Sports

Ref blame, haka whinge and another sure fire sign that All Blacks have succumbed to a losing culture

Losers lose. By my count that’s 14 defeats for the All Blacks since 2020, under Ian Foster and now Scott Robertson. Chuck in a couple of draws and this is undoubtedly a period of sustained mediocrity.

Among the other things losers do is blame referees and Television Match Officials. They complain about how the haka is received as well.

A sure fire way to discern if you’ve succumbed to a losing culture, is the celebration of periods of promising play.

God save me from the next person who tells me how well the All Blacks played for 65 minutes at Ellis Park.

Never mind that the All Blacks actually lost 31-27 to South Africa, on Sunday morning.

I’ve seen this movie before.

I grew up watching Wellington and then the Hurricanes.

Sure, they regularly rose to the small occasions, dispatching average opposition with consummate ease.

Only it was often a decade or more between NPC titles and almost 40 years spent watching other unions defend the Ranfurly Shield.

The Hurricanes could be absolutely sublime, when it suited, but battled to contend for Super Rugby playoffs let alone championships.

All the while we enthused about the brilliant stuff and opined that, if the team could just string that together for 80 minutes, they’d blow everyone off the park.

None of us were remotely objective. We all saw more in the players than was actually there and no-one was prepared to really stand up and say the performances weren’t good enough.

In those moments when we did get a bit fed up with either Wellington or the Hurricanes, we decided it was simply coaching that was holding these wonderful players back.

And so we got what we got, for year after year, season after season. Revelling in the good, but never addressing the bad. Our faith was blind, after all.

That’s why I don’t see a quick fix for these All Blacks.

We have our new coach and yet the outcomes and deficiencies are largely the same.

Are we actually going to do or say anything about those? Or will we simply focus on the 60 minutes that suit our delusion and cross our fingers the team can punch out a full 80 this weekend?

I’d couch things differently if this was a team of rookies. I’d cut them slack, accentuate the positives and potentially paint a positive picture of the future.

Unfortunately this is not an inexperienced All Blacks squad, most of whom are now well-versed in defeat.That’s why I largely dismissed their recent win over Argentina at Eden Park.

The flaws exposed the previous week in Wellington were plain for all to see again at Ellis Park.

This remains a team unable to manage or close out a game. To get out of its own half, to make good decisions and to execute when the result is on the line.

It’s no-one’s fault but their own that they surrendered at 27-17 lead in Johannesburg, because this is the established pattern.

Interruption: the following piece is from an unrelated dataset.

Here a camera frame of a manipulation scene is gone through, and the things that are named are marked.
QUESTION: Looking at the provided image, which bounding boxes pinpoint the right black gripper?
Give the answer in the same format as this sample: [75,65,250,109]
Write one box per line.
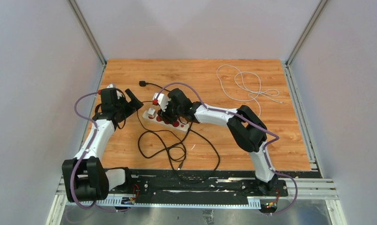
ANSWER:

I don’t care who the ref or TMO were or what they did or didn’t do. I’m not bothered by what South Africa does with their bench or whether a plane flew over the ground or not. I’m old enough to remember the “flour bomb Test’’ at Eden Park in 1981, after all.

A jet potentially disrupting a haka is small beer compared to the projectiles dropped on the All Blacks and Springboks back when I was a boy.

But I digress.

Organisations – be they governments, local councils or teams – rarely change of their own accord.

They all believe they have the right ideas, people and culture to succeed. They all believe its ignorance, jealousy or the tall poppy syndrome that motivates their critics.

I’ve spent most of my life loving the All Blacks, just as I have Wellington and the Hurricanes. It’s because I care that I get angry.

As a sports writer, there is no easier ride in the world than covering a winning team.

But this All Blacks team is a losing one. Worse, it’s a team that appears unwilling or unable to learn from its increasing number of defeats.

You’re welcome to keep making excuses for them, if you want. To blame external factors for what happened at Ellis Park, to celebrate the good 60 minutes and overlook the bad.

I just don’t think it’ll get us anywhere.

Until enough people demand change, these All Blacks will keep serving up the same ultimately ineffective stuff.